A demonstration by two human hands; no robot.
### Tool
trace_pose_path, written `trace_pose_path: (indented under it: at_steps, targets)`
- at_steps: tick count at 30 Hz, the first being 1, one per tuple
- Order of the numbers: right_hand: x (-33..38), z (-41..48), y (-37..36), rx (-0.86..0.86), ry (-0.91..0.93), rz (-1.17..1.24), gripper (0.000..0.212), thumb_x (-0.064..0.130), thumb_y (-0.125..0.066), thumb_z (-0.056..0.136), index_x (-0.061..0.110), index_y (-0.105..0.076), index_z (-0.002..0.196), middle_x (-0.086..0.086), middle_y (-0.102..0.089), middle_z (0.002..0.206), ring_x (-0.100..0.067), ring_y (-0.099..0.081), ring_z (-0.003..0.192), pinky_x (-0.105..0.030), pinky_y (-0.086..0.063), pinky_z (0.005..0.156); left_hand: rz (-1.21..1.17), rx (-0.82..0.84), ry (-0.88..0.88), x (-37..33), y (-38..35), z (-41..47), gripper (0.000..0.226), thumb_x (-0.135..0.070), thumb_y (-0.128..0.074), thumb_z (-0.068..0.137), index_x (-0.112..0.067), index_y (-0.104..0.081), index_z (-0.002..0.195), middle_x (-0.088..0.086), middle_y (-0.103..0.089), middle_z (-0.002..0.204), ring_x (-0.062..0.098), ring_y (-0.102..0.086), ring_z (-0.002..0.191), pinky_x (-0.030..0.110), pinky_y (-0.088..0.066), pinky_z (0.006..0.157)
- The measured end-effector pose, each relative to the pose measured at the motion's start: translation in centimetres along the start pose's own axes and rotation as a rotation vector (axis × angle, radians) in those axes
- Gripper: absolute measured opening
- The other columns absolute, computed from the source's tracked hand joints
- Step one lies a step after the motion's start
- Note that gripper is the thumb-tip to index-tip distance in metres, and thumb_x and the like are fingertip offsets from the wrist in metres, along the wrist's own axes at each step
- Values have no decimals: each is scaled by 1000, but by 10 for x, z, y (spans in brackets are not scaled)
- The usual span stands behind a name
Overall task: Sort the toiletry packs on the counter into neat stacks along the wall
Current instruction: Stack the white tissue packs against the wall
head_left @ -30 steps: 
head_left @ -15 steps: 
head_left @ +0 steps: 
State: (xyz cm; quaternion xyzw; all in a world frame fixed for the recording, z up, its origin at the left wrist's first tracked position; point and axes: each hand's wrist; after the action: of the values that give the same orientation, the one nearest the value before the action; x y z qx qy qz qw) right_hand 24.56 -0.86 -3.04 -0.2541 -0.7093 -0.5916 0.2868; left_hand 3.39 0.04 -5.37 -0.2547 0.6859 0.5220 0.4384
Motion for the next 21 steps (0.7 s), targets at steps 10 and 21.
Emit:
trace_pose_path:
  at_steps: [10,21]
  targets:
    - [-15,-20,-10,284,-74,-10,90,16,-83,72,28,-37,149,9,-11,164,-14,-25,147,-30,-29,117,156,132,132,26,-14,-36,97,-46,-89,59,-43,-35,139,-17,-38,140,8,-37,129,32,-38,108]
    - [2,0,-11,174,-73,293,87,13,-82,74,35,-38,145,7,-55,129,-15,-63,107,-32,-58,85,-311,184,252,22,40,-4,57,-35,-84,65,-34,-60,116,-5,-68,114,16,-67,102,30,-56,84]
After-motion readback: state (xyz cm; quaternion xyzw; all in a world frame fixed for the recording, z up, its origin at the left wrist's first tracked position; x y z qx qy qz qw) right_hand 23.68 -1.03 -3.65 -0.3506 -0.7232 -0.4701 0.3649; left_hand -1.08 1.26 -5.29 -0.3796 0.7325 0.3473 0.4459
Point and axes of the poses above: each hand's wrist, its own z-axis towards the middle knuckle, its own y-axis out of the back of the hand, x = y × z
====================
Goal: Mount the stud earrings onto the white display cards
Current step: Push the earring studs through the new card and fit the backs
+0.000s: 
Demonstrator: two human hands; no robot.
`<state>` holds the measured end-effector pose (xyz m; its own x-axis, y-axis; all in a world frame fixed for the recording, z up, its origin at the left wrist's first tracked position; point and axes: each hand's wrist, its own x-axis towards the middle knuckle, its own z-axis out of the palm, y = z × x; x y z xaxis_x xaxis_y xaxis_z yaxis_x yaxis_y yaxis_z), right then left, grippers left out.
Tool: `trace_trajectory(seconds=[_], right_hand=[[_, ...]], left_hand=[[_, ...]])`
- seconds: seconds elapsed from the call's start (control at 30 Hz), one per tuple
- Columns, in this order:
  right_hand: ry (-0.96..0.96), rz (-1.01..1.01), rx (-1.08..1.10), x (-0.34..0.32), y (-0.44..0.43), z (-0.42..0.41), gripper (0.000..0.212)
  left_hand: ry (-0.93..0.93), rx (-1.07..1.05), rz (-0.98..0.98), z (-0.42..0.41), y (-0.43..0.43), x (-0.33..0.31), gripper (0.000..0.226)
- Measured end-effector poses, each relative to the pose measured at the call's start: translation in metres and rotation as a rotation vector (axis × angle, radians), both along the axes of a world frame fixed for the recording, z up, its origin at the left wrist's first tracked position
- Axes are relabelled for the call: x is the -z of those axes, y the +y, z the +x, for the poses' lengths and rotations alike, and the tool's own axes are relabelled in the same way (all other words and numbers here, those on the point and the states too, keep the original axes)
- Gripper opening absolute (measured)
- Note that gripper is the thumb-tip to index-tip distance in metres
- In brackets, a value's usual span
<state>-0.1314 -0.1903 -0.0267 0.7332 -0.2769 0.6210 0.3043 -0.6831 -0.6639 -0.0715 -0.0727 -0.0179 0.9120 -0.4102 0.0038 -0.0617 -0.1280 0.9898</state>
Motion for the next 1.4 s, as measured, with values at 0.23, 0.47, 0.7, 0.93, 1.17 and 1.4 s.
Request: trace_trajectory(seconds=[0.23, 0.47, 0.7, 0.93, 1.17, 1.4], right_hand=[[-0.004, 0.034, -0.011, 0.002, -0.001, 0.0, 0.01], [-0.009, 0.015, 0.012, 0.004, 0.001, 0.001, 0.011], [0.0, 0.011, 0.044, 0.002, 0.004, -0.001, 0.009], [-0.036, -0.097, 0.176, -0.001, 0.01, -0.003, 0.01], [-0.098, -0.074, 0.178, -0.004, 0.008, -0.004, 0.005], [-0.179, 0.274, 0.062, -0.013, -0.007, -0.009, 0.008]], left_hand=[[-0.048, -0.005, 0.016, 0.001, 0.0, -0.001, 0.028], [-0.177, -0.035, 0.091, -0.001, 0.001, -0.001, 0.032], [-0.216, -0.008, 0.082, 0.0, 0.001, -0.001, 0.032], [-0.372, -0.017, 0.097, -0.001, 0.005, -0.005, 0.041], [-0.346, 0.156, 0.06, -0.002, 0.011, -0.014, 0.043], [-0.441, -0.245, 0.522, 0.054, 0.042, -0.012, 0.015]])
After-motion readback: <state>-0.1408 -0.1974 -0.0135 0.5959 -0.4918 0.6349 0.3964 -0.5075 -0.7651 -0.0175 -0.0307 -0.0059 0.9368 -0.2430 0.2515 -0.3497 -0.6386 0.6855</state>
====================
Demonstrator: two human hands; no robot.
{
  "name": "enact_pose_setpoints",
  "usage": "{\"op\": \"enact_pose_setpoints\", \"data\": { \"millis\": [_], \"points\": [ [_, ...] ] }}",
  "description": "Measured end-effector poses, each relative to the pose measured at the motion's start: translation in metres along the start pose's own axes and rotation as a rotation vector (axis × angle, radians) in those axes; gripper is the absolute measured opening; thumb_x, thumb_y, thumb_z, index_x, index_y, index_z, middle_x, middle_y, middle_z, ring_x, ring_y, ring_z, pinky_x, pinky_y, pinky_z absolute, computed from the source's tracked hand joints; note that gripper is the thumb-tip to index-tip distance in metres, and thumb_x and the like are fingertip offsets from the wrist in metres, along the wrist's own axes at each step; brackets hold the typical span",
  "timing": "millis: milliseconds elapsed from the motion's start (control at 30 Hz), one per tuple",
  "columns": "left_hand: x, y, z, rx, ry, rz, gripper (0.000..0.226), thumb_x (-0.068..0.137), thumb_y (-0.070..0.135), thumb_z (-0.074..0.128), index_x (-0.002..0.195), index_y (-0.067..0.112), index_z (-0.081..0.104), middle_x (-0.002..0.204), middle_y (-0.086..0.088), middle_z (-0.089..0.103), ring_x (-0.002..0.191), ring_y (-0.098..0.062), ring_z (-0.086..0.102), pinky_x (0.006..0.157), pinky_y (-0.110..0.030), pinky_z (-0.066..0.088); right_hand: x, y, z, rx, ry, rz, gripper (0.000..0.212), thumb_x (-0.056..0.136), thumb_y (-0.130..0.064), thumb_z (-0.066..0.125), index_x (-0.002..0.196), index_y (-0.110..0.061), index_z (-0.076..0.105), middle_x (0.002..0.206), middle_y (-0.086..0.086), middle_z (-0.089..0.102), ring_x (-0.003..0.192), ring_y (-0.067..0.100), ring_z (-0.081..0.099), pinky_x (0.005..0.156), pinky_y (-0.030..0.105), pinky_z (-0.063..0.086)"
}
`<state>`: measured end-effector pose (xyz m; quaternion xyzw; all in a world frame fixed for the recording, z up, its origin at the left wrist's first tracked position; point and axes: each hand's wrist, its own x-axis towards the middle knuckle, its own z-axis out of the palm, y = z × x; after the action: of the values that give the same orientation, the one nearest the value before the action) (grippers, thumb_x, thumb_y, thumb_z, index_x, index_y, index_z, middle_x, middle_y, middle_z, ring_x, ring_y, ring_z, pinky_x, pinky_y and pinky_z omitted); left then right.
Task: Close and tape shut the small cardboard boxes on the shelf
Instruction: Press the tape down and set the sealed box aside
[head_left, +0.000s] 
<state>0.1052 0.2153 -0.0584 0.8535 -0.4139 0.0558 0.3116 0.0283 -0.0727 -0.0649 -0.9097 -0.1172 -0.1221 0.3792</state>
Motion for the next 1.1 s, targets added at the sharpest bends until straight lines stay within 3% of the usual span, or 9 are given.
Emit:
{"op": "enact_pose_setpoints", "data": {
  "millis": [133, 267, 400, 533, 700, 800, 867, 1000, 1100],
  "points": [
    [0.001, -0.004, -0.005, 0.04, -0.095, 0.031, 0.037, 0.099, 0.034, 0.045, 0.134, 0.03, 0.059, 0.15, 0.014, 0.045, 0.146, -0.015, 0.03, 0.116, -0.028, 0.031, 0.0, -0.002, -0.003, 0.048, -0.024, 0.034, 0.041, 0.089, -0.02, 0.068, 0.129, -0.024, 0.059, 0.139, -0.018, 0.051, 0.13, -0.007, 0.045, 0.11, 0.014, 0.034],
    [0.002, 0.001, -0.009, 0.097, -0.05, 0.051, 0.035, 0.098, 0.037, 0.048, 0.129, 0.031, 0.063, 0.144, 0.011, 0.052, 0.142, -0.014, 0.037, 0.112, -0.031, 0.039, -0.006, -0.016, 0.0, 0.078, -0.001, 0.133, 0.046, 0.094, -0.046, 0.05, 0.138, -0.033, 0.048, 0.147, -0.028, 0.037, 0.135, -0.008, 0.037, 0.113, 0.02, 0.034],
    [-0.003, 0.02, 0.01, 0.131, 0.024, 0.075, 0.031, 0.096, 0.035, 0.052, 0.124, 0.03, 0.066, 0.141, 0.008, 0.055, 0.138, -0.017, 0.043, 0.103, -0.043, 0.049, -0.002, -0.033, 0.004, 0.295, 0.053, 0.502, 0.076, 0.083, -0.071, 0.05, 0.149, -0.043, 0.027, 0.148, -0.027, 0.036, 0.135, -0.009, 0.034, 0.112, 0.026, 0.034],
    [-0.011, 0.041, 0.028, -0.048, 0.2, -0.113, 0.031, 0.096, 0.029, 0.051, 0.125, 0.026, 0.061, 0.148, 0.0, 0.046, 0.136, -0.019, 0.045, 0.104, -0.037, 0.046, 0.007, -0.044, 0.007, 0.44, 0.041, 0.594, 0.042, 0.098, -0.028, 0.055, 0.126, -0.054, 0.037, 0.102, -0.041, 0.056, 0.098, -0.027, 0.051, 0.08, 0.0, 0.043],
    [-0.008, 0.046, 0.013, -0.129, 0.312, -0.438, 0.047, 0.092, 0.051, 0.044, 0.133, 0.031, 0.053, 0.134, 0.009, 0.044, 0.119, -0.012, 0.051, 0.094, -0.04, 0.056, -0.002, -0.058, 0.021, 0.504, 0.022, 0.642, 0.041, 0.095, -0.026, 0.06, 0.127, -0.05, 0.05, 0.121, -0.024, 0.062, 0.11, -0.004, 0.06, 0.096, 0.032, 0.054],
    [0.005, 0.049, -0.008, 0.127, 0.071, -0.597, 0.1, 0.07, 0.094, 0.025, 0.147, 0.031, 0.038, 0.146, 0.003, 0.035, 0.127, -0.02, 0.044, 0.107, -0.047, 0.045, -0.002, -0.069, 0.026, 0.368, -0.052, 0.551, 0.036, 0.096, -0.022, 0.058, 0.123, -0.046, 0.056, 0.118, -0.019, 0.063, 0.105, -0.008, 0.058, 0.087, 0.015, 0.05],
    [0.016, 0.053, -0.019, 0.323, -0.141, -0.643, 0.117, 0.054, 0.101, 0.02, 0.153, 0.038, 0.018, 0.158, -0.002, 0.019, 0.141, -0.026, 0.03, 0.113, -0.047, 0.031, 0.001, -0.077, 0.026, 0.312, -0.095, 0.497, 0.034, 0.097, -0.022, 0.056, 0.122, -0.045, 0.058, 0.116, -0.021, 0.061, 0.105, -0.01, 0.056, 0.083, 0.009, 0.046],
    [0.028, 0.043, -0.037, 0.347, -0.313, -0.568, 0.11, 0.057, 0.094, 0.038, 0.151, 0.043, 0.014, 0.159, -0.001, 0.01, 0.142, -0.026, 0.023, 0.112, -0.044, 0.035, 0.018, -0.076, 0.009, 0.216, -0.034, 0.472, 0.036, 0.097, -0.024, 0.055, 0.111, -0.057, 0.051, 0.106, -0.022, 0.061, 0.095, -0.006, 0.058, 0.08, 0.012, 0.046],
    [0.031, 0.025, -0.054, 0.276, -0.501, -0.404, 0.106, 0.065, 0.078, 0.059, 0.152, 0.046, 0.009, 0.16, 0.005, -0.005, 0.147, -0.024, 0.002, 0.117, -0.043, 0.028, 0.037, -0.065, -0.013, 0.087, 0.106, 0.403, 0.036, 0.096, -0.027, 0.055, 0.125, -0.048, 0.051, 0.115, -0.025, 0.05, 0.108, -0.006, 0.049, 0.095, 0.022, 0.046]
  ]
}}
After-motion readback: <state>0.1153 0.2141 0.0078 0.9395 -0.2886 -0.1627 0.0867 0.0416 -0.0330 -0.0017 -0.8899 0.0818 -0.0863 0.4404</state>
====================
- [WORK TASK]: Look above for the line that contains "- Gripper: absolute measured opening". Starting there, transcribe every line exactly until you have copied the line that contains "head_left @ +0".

- [SOLUTION]:
- Gripper: absolute measured opening
- The other columns absolute, computed from the source's tracked hand joints
- Step one lies a step after the motion's start
- Note that gripper is the thumb-tip to index-tip distance in metres, and thumb_x and the like are fingertip offsets from the wrist in metres, along the wrist's own axes at each step
- Values have no decimals: each is scaled by 1000, but by 10 for x, z, y (spans in brackets are not scaled)
- The usual span stands behind a name
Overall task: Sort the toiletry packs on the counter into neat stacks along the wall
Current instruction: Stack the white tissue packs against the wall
head_left @ -30 steps: 
head_left @ -15 steps: 
head_left @ +0 steps: 

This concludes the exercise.